Read through the lines below for the string "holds" and copy each one that has it.

_____

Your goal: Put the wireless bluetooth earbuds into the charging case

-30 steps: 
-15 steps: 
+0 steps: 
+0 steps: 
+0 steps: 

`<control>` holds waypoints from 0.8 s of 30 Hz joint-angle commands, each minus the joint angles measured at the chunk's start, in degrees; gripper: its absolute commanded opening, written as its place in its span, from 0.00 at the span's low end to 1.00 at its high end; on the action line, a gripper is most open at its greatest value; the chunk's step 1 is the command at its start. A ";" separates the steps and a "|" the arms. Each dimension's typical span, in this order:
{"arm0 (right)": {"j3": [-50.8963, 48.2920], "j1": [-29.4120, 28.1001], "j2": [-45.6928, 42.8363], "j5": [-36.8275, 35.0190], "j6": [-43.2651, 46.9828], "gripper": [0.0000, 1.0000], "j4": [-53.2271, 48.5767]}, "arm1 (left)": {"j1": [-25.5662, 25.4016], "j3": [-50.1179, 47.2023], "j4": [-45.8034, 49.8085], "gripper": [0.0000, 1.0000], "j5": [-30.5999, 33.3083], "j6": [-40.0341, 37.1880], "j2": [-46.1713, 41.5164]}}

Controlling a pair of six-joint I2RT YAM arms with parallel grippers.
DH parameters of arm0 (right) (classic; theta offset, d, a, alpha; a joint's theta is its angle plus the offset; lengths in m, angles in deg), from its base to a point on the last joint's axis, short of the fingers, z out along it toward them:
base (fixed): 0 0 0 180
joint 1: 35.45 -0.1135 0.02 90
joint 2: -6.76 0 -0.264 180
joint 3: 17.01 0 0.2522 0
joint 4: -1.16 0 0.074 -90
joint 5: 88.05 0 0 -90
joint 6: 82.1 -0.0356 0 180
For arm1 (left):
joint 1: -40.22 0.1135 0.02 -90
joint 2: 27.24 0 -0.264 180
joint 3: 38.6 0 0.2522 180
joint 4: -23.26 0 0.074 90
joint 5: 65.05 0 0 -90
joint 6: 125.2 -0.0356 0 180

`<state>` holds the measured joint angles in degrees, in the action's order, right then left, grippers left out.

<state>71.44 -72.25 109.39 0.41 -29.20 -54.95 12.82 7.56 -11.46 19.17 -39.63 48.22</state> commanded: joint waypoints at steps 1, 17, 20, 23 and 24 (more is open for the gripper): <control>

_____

Expected answer:
`<control>` holds waypoints from 0.8 s of 30 Hz joint-angle commands, each minus the joint angles measured at the chunk's start, in degrees; gripper: its absolute commanded opening, written as its place in its span, from 0.00 at the span's low end to 1.00 at its high end; on the action line, a gripper is most open at its greatest value; the chunk's step 1 is the command at its start. A ";" separates the steps and a "|" the arms. Each dimension's typical span, in this order:
`<state>` holds the measured joint angles in degrees, in the action's order, right then left, grippers left out.

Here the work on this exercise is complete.